Four new ACP mega projects

By: Franklin Castrellón

The Panama Canal Authority (ACP) has announced the development of four mega projects in addition to the Port of Corozal. According to its administrator, Jorge L. Quijano, it will add value to the Panamanian route and boost the development of the country as a global logistics hub. The plan is to create a logistics park, a terminal for liquid natural gas (LNG) ships, another port for car carrier vessels and a photovoltaic generation plant.

Photovoltic Plant.

Photovoltic Plant.

The Port of Corozal is already in its final phase, after the ACP made the announcement that on January 3, 2017, it will tender its development and operation among the four global port operators that were pre-qualified. They are: APM Terminals B.V., from Holland; PSA International Pte.Ltd., Singapore; Terminal Link, France and Terminal Investment Limited, S.A., Holland. This project will be executed in two phases and will cost more than $1 billion, and generate around 3,000 jobs.

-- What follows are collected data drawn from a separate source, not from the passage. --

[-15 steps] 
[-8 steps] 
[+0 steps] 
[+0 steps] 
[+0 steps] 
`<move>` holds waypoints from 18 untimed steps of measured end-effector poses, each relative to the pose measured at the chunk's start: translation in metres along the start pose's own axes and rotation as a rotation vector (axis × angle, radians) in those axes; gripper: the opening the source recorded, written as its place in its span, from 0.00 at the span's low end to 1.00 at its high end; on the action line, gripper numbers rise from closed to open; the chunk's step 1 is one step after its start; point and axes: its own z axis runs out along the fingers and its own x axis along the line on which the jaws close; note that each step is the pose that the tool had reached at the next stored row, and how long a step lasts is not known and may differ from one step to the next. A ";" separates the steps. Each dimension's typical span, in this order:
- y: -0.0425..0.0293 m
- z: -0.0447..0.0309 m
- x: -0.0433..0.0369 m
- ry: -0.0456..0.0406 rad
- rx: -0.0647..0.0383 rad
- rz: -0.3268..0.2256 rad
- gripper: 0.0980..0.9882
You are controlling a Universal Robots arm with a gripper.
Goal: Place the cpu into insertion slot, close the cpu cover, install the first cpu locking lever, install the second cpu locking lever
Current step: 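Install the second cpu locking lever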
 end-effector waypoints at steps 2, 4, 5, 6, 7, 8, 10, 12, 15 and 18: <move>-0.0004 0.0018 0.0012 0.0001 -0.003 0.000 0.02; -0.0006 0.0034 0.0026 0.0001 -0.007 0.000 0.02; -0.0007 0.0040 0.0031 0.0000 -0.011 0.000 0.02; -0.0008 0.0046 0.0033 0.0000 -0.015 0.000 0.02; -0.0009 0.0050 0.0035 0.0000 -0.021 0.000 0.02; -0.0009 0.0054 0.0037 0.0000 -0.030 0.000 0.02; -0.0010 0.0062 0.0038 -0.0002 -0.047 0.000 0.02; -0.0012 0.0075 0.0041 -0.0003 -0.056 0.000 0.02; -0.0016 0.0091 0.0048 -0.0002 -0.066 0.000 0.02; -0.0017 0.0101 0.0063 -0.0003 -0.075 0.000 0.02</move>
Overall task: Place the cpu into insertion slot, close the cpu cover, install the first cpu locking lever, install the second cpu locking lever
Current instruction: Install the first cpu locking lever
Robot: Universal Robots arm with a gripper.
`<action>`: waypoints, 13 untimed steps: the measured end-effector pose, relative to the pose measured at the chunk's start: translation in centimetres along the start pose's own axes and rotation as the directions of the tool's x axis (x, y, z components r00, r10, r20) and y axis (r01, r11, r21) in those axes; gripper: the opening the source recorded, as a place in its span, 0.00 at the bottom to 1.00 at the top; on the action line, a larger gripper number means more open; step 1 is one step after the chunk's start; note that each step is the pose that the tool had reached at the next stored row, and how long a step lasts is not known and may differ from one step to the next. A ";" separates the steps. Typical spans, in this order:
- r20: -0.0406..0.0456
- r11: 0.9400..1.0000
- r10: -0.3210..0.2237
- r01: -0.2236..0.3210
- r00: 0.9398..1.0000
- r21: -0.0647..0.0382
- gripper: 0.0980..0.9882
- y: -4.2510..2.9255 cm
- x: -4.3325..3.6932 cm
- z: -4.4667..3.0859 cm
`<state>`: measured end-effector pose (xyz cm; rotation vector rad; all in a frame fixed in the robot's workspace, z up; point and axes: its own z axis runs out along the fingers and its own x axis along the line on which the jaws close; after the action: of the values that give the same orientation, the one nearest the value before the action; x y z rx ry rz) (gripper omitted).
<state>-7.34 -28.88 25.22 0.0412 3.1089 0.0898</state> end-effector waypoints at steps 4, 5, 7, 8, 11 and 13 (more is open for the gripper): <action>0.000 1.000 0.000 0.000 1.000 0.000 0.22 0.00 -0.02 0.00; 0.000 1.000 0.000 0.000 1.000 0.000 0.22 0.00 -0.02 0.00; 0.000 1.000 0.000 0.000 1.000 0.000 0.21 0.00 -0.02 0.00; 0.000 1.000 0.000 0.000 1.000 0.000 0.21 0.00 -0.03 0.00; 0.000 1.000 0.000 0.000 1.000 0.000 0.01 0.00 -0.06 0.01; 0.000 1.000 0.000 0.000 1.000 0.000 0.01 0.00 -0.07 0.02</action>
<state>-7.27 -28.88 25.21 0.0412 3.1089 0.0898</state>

Corozal will solve the port capacity deficit in the Pacific littoral and will attract some of the services that have deviated to Colombian ports (Buenaventura and Cartagena) and Jamaica (Kingston) for that reason. Also, the new terminal, will allow Panama to take advantage of the shipping mega-alliances growing demand for transshipment services. Currently 77% of the container vessels that are Canal users dock here to carry out transshipments and the demand will increase with the Neo-panamax ships transiting the waterway.

Ro-Ro Terminal

Ro-Ro Terminal.

“The ACP incursion into projects which are different to the transit of ships, a power given by article 316 of the Constitution and article 18 of its Organic Law, started to take shape in 1998, when the Canal Commission hired Louis Berger, Arthur Andersen and Booz Allen Hamilton to make three studies respectively and recommend possible businesses, so the future ACP could expand its income base”, explained Rodolfo Sabonge, former ACP Planification and Commercial Development vice-president.

“The concept was consolidated by another study made by the consulting firm Bain & Co in 2012. The results from the report demonstrated that the ACP has a good potential to exploit its competitive advantages and available land to develop commercial activities, that will not only generate additional income for the country, but also make the route more attractive,” he said.

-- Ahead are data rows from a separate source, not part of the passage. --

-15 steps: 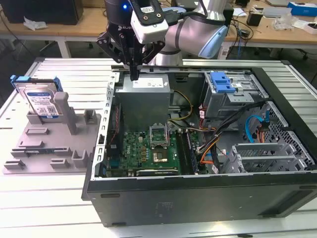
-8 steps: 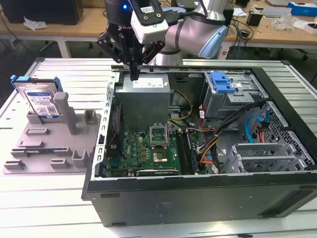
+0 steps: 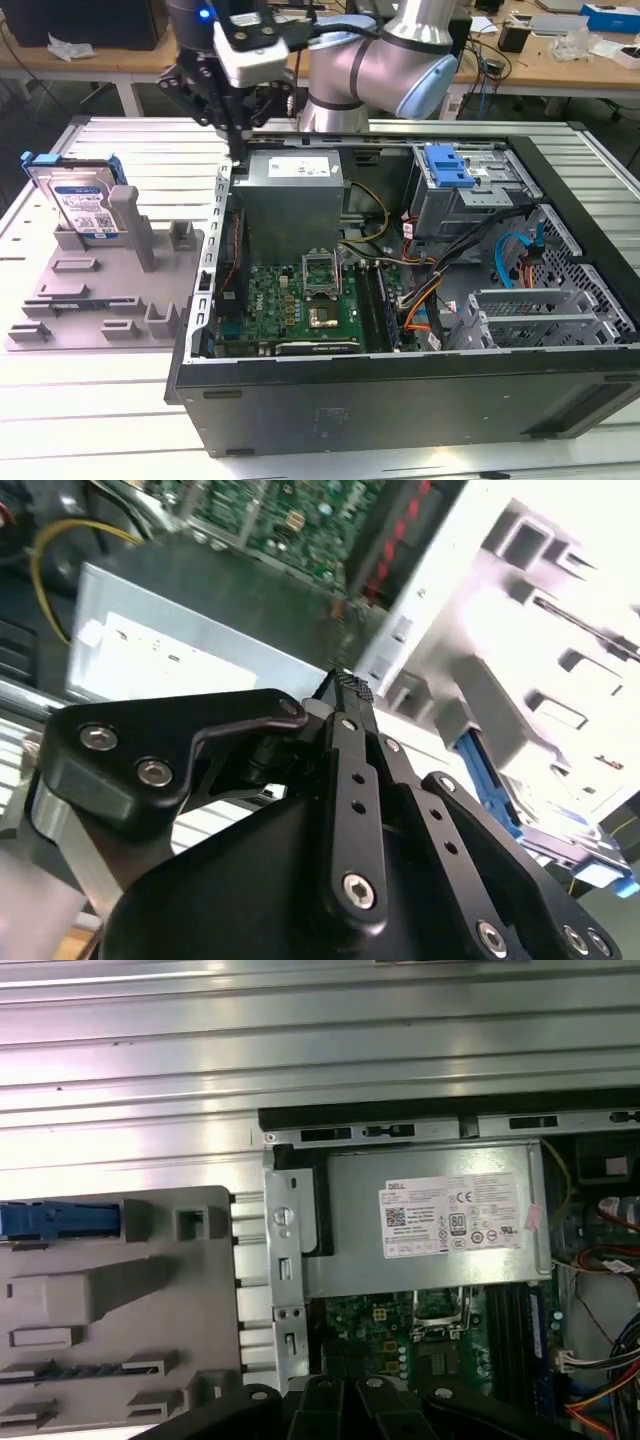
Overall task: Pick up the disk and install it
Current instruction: 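Reach for the disk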
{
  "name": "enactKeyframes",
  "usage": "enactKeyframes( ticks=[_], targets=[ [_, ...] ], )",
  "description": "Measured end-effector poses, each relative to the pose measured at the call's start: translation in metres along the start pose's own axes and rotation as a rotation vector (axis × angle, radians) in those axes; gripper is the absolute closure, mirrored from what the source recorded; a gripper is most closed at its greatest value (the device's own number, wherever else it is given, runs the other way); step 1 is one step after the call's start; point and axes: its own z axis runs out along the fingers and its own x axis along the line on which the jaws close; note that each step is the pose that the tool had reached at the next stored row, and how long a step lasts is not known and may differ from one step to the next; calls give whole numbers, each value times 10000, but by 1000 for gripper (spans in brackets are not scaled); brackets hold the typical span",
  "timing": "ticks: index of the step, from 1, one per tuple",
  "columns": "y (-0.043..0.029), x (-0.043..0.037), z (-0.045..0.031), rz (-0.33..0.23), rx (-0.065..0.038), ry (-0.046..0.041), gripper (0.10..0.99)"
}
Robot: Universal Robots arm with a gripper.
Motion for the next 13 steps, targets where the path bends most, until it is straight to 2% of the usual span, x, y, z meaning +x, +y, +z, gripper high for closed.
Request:
enactKeyframes(
  ticks=[2,4,5,8,9,13],
  targets=[
    [8,117,6,1,0,0,980],
    [8,286,16,1,0,1,980],
    [6,339,20,1,0,0,980],
    [7,473,27,-1,0,0,980],
    [20,542,31,2,-1,-1,980],
    [88,685,39,3,0,0,980]
  ],
)
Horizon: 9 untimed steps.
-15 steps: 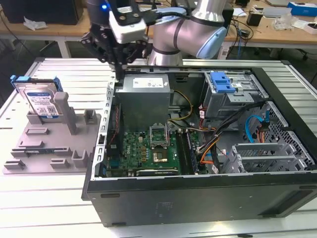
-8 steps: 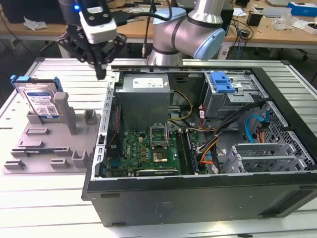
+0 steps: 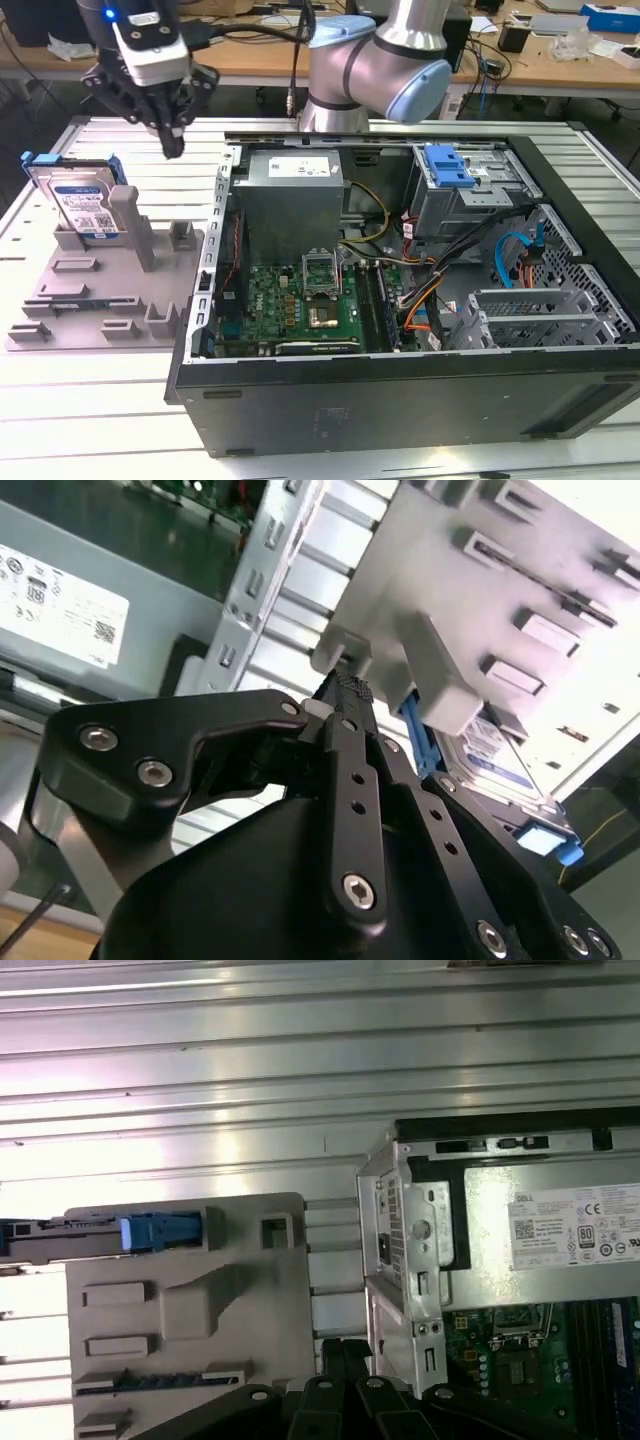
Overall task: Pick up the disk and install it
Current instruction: 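Reach for the disk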
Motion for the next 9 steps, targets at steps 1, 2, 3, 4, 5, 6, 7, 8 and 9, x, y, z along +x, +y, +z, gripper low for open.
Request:
enactKeyframes(
  ticks=[1,2,3,4,5,6,7,8,9],
  targets=[
    [20,37,2,-1,0,0,980],
    [39,70,5,-3,0,0,980],
    [61,110,7,-1,-1,0,980],
    [84,150,9,-1,1,0,980],
    [109,194,12,-4,1,1,980],
    [127,230,15,0,0,0,980],
    [163,298,20,-3,-1,-1,980],
    [185,340,23,-2,-2,-1,980],
    [204,377,25,0,-1,-1,980]
  ],
)
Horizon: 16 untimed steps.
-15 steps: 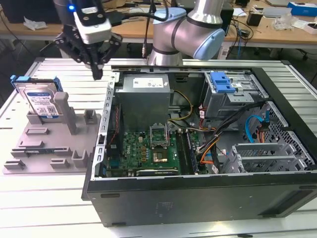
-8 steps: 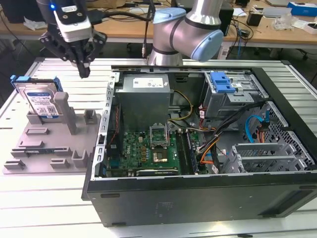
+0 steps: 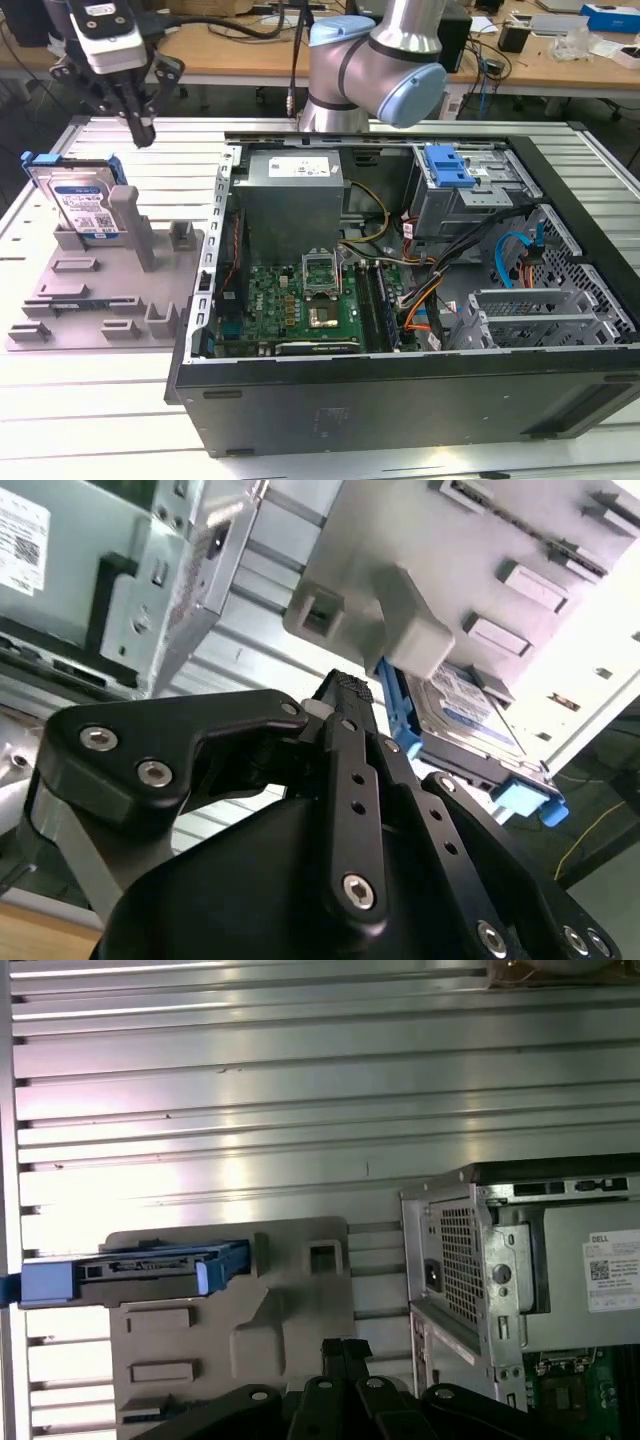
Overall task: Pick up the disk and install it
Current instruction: 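Reach for the disk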
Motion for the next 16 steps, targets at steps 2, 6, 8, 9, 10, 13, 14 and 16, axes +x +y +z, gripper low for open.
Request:
enactKeyframes(
  ticks=[2,6,8,9,10,13,14,16],
  targets=[
    [36,75,4,-3,1,1,980],
    [125,289,15,-1,1,1,980],
    [164,384,20,-2,0,1,980],
    [184,431,23,0,1,1,980],
    [199,470,25,-1,1,1,980],
    [265,628,34,-2,1,0,980],
    [278,660,36,-3,1,1,980],
    [299,713,38,1,0,0,980]
  ],
)
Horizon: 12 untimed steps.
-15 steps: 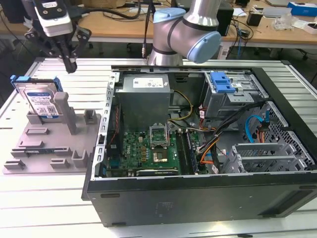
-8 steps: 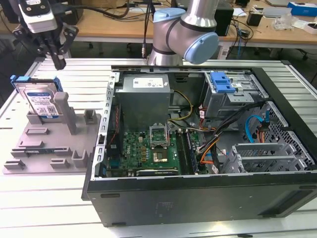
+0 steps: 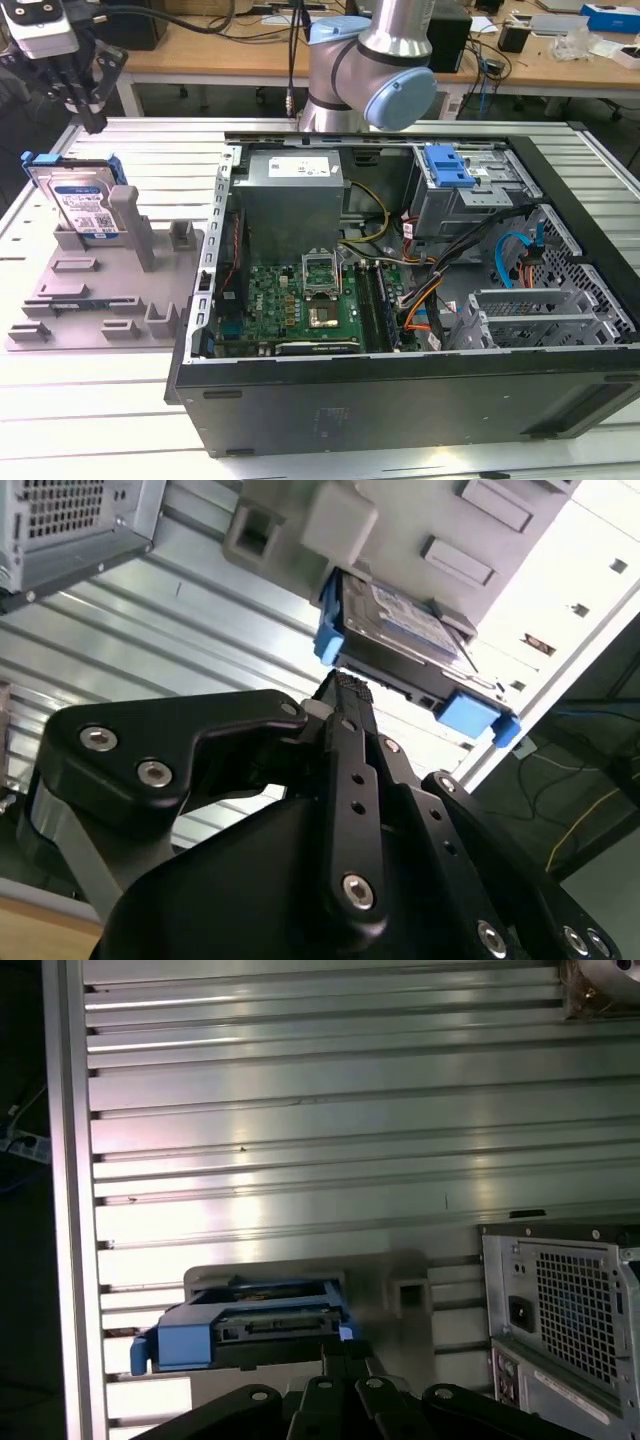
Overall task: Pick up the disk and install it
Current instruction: 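Reach for the disk, then pick up the disk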
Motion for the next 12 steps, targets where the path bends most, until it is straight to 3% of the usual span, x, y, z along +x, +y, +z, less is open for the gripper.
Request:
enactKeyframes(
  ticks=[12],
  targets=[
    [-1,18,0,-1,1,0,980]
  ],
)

The ACP wants to build a terminal for natural liquid gas ships.

The ACP wants to build a terminal for natural liquid gas ships.

New projects

LNG Terminal.

LNG Terminal.

“The new projects are the product of the studies made by international consulting companies”, said Quijano. “With regards to the commercial development of 1,200 hectares on the west side of the Pacific entrance, the firm, Ante Group, of Holland, outlined a master plan to serve as guide for the use of the land for the development of these areas,” he added and pointed out that the feasibility study should be ready at the end of 2017.

With regards to a terminal dedicated to vehicles and heavy equipment, the firm HDR of the United States, did a feasibility study together with industry experts. The report about the technical and financial viability of a terminal for Liquid Natural Gas (LNG) is in the process of being tendered and awarded. It should be ready in mid-2017

Logistics Park

Logistics Park.

Talking about a Ro-Ro ship terminal, the studies will help to improve the project and define the tendering terms. “We estimate that this project will be tendered in the second half of 2017,” said Quijano. Less progress has been made with the photovoltaic plant which will produce solar energy and has taken impulse in the world as an alternative source which is not a contaminant. It is calculated that worldwide photovoltaic energy plants will produce 300 gigawatts.

Quijano said that all these projects should make the Panamanian route more competitive by providing the services required by ships and cargo. “When a vessel arrives in Panama, it not only needs to cross the Canal, but also needs port services, fueling, crew changes etc. For that reason, if one of the services they receive in Panama does not meet their expectations, the Panama route will not be attractive,” he said.